Et Aube ne croyait pas se tromper en décelant une étincelle fière dans les yeux de la mère encore bouleversée, ou du père encore furieux.
Le jour où Camille monta dans un peuplier pour y remettre un nid de corbeaux et n'en put plus redescendre, même avec l'aide de ses jeunes frères, ceux-ci résolurent de la tirer d'affaire sans avertir personne; le patriarche surgit au moment où ils prenaient des mesures vigoureuses pour abattre l'arbre. La famille gémit en choeur:
— Que voulez-vous! Cam n'est encore qu'un garçon… comme si ce mot expliquait tous les égarements et renfermait toutes les excuses.

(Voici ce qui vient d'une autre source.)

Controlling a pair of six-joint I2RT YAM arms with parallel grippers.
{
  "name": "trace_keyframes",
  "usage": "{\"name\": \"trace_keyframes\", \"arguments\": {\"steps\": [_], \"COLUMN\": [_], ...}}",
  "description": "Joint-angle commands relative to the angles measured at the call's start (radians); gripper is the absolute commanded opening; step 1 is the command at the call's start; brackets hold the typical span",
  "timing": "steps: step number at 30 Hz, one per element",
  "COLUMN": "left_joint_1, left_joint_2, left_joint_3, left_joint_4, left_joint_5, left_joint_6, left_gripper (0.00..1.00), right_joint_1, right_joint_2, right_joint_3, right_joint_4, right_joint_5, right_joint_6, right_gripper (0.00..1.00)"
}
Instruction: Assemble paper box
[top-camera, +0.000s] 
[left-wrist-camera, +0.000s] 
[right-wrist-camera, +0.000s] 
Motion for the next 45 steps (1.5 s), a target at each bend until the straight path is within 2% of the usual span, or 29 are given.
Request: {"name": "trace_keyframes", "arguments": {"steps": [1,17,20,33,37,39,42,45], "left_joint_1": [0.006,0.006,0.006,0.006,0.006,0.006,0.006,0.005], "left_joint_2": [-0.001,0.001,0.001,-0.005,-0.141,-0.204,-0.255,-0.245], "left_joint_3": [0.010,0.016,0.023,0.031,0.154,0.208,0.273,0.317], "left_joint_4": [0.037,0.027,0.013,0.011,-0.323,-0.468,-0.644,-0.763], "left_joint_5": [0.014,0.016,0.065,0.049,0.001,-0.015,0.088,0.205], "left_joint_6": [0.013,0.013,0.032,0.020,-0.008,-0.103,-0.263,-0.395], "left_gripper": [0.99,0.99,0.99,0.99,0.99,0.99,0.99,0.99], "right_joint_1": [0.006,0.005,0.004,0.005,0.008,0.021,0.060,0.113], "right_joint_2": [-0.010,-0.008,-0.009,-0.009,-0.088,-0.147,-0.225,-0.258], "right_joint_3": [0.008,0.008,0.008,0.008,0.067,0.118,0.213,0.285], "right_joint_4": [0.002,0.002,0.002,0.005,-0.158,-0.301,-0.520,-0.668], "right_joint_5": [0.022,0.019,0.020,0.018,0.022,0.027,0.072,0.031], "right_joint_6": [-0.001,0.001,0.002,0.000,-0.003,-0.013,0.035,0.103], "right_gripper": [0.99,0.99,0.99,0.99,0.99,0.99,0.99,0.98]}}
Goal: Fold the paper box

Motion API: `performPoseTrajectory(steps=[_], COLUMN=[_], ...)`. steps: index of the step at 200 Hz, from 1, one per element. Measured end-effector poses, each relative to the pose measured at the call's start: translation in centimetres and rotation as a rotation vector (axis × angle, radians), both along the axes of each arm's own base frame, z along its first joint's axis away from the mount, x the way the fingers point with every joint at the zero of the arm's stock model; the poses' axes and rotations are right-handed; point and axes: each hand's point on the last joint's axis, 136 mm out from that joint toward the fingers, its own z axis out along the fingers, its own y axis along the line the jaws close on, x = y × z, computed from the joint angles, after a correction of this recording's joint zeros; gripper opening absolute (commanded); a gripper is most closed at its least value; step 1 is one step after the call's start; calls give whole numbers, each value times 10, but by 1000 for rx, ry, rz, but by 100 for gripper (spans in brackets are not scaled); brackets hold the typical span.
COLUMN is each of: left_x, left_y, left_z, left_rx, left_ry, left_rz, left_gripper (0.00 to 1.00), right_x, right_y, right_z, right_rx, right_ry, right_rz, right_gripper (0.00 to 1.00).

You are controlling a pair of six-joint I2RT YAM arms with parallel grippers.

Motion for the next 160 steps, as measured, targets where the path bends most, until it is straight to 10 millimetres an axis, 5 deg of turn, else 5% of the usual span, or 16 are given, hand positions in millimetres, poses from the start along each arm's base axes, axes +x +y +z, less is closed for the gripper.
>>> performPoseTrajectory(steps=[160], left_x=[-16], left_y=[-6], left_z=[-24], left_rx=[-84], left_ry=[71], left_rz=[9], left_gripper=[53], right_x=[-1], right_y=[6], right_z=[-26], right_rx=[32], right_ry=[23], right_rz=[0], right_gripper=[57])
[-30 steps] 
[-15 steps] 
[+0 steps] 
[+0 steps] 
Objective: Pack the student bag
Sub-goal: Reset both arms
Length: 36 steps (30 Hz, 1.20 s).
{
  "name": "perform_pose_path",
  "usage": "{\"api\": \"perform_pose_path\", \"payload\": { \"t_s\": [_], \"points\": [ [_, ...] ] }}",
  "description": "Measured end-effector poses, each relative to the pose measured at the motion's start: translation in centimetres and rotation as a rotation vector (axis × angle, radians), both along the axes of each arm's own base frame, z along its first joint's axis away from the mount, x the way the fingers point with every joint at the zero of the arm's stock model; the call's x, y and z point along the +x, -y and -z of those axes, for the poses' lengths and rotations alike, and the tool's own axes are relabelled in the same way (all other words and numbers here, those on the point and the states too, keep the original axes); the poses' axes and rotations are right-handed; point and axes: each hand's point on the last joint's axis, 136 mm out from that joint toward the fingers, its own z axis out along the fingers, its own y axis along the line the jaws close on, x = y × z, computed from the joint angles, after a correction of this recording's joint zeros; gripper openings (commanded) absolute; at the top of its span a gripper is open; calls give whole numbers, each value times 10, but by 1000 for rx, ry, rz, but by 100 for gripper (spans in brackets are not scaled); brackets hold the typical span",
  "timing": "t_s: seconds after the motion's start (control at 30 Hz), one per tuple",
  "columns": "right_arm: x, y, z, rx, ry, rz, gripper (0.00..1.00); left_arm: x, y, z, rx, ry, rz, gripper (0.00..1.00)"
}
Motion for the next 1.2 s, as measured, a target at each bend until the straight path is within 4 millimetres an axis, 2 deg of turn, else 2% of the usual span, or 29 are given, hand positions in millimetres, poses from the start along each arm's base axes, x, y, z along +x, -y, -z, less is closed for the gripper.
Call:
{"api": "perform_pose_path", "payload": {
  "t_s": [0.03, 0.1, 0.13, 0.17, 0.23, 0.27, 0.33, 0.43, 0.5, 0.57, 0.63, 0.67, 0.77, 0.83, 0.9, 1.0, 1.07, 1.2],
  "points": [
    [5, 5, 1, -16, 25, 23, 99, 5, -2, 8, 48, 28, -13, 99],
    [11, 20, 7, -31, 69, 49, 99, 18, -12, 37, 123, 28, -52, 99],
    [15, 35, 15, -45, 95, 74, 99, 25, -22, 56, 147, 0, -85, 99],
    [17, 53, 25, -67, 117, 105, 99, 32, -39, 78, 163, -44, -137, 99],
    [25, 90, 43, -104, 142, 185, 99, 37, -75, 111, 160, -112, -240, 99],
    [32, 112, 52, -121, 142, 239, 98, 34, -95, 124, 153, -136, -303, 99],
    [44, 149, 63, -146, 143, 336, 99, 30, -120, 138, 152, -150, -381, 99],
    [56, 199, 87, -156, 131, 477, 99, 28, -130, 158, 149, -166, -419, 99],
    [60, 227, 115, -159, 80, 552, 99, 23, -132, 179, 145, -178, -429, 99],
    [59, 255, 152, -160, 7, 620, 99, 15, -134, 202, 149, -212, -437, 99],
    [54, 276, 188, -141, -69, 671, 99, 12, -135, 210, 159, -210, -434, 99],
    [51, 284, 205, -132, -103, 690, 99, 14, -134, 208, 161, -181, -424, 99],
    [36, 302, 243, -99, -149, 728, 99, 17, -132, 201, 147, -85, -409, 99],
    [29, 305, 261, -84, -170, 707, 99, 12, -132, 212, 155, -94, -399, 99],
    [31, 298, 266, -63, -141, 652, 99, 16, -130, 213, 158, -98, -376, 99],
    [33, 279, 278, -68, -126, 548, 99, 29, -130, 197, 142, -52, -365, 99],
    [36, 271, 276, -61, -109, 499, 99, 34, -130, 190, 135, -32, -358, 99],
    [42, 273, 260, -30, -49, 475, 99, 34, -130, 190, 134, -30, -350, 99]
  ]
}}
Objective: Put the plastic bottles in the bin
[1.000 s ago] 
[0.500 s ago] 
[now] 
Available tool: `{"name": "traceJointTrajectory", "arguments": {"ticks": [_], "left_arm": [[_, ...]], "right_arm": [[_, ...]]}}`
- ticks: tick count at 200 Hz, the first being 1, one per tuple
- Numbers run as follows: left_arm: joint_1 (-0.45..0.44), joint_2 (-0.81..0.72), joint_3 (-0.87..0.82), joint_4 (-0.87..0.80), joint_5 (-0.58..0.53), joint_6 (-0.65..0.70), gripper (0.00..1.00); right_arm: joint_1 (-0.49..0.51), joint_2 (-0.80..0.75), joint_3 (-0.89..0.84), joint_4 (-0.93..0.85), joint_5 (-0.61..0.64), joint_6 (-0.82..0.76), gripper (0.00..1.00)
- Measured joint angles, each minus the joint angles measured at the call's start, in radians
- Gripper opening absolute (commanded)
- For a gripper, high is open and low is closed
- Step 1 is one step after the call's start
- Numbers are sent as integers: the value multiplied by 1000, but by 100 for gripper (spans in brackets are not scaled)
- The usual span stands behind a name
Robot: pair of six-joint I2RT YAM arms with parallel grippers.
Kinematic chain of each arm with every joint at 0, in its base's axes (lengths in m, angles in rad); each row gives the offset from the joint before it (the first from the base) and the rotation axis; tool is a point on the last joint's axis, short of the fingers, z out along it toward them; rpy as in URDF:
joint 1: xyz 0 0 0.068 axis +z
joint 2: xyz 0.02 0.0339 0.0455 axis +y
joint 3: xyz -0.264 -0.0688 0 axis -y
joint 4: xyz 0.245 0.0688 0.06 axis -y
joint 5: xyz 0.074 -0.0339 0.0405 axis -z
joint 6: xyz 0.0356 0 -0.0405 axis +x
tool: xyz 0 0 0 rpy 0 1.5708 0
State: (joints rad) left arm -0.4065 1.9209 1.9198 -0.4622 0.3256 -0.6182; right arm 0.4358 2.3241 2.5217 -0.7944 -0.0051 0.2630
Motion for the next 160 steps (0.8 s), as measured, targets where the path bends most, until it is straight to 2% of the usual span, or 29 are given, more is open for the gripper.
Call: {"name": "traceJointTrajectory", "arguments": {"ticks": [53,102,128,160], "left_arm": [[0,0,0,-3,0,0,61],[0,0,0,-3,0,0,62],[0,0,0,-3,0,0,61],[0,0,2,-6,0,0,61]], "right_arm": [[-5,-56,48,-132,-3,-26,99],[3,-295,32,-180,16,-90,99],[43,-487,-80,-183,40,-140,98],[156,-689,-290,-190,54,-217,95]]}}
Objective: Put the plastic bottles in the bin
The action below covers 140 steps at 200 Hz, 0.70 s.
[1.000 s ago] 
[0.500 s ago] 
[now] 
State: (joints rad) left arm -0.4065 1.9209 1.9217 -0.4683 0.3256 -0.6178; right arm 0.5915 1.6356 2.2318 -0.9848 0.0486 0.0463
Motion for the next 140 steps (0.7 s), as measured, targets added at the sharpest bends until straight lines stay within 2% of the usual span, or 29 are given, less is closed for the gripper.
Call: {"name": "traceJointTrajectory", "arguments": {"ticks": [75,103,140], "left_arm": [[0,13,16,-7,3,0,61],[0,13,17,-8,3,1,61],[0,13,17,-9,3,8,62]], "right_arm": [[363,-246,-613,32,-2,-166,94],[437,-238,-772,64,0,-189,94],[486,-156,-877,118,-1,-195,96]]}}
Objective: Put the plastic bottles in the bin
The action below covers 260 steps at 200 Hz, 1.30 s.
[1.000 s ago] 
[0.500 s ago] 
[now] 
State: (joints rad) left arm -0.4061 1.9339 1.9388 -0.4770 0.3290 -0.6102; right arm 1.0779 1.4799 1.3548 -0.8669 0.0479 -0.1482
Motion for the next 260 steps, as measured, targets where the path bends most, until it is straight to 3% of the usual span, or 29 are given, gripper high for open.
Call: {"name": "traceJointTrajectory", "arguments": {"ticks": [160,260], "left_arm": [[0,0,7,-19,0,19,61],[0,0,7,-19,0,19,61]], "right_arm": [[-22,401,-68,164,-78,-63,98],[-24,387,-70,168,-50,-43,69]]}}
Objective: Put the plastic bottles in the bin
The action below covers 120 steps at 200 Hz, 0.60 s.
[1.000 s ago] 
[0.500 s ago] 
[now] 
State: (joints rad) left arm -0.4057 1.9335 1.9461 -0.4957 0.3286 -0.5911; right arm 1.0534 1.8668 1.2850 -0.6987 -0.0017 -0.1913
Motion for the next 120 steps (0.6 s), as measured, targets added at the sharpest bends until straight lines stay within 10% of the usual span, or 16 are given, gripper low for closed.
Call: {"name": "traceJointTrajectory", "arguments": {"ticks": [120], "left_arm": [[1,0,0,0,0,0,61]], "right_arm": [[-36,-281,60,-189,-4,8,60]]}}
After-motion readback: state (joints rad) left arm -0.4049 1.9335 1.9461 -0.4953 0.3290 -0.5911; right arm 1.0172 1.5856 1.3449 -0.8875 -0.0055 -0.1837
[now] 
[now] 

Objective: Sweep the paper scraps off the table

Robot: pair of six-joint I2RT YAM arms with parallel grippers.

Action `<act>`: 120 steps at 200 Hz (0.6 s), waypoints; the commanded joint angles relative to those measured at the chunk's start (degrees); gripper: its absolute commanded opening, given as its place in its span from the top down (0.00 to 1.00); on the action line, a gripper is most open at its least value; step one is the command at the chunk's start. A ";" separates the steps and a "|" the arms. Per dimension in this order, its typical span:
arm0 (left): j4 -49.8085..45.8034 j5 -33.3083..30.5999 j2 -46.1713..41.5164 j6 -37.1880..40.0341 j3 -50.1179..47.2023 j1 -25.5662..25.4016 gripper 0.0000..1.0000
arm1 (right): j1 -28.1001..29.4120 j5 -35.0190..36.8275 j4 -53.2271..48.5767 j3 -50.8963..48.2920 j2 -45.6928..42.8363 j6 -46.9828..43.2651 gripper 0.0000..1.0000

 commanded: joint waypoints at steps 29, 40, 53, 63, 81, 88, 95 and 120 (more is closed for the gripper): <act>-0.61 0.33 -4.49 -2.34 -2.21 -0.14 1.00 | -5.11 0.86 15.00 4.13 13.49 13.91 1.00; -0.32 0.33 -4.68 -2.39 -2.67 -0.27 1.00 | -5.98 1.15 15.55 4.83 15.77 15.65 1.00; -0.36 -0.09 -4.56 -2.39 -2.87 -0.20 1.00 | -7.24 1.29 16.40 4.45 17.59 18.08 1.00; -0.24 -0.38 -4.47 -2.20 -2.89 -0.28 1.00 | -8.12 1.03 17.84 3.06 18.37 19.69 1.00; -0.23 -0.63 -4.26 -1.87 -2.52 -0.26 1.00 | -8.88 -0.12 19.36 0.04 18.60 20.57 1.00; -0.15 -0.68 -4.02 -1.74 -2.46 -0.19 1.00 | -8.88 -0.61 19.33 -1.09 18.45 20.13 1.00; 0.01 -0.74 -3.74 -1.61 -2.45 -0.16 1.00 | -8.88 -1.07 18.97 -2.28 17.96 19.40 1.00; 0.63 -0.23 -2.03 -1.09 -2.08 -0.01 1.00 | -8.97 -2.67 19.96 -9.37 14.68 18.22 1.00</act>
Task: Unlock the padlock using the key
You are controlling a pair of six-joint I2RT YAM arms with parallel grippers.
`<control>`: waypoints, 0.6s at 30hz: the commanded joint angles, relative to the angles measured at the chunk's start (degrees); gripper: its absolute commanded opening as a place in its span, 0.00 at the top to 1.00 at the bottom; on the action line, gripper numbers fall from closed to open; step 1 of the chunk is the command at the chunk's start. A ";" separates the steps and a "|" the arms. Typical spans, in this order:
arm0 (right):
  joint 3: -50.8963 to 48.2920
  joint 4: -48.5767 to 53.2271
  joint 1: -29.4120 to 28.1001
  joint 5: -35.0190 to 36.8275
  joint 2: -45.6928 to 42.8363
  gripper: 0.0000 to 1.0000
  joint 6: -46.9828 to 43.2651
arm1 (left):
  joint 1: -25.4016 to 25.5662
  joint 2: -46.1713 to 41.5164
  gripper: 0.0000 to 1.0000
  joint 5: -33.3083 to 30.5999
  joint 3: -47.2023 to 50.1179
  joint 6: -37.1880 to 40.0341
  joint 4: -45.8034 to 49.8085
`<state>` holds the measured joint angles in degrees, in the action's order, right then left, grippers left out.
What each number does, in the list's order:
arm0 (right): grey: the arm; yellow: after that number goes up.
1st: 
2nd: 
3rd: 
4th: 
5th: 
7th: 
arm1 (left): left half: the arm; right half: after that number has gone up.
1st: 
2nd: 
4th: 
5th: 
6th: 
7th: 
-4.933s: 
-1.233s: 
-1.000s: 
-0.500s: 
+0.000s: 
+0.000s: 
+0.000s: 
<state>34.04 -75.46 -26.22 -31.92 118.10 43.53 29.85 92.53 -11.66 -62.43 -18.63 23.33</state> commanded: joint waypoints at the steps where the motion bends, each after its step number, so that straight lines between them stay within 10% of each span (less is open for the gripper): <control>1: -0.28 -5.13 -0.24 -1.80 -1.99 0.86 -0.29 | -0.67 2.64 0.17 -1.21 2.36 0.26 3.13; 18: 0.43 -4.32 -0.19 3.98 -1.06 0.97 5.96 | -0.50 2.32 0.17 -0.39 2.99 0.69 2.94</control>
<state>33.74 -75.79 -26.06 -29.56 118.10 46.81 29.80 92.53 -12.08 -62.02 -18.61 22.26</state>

Les garçons eurent à la fin une si formidable idée que l'excuse habituelle ne suffit plus et que, pour les justifier un peu de pareille incartade, il fallut admettre que c'étaient presque des hommes.
Marc, Jacques, Joseph et Antoine, mettant à profit une absence du vigilant patriarche, détachèrent les chevaux, boeufs, vaches et ânes que renfermaient les écuries de la maison et de la ferme pour se donner le spectacle d'une course de taureaux sur la grande pelouse. Ils mirent seulement les babies dans la confidence, ce qui était une confiance sagement placée: Rosie et Annie, ne sachant que très imparfaitement parler, étaient tout indiquées pour bien garder un secret.
M. Droy avait emmené Mme Droy, Gillette et Pascal qui passait quelques jours à la Maison, visiter l'emplacement de la scierie. Les promeneurs, rentrant plus tôt qu'on ne les attendait, furent salués par une monstrueuse affiche éclatante et bariolée qui avait dû coûter bien des veilles et des pots de couleur, et qui annonçait à tout venant, du haut des murs, que la Maison serait aujourd'hui le théâtre d'une grande course de taureaux avec mort de l'animal.
Suivaient les noms des célèbres toréadors Marco, Jose, Antonio et Jacopo. Mme Droy eut un soulagement en constatant qu'il n'était question ni du célèbre toréador Camillo, ni de deux babies toréadors donnant les plus flatteuses espérances.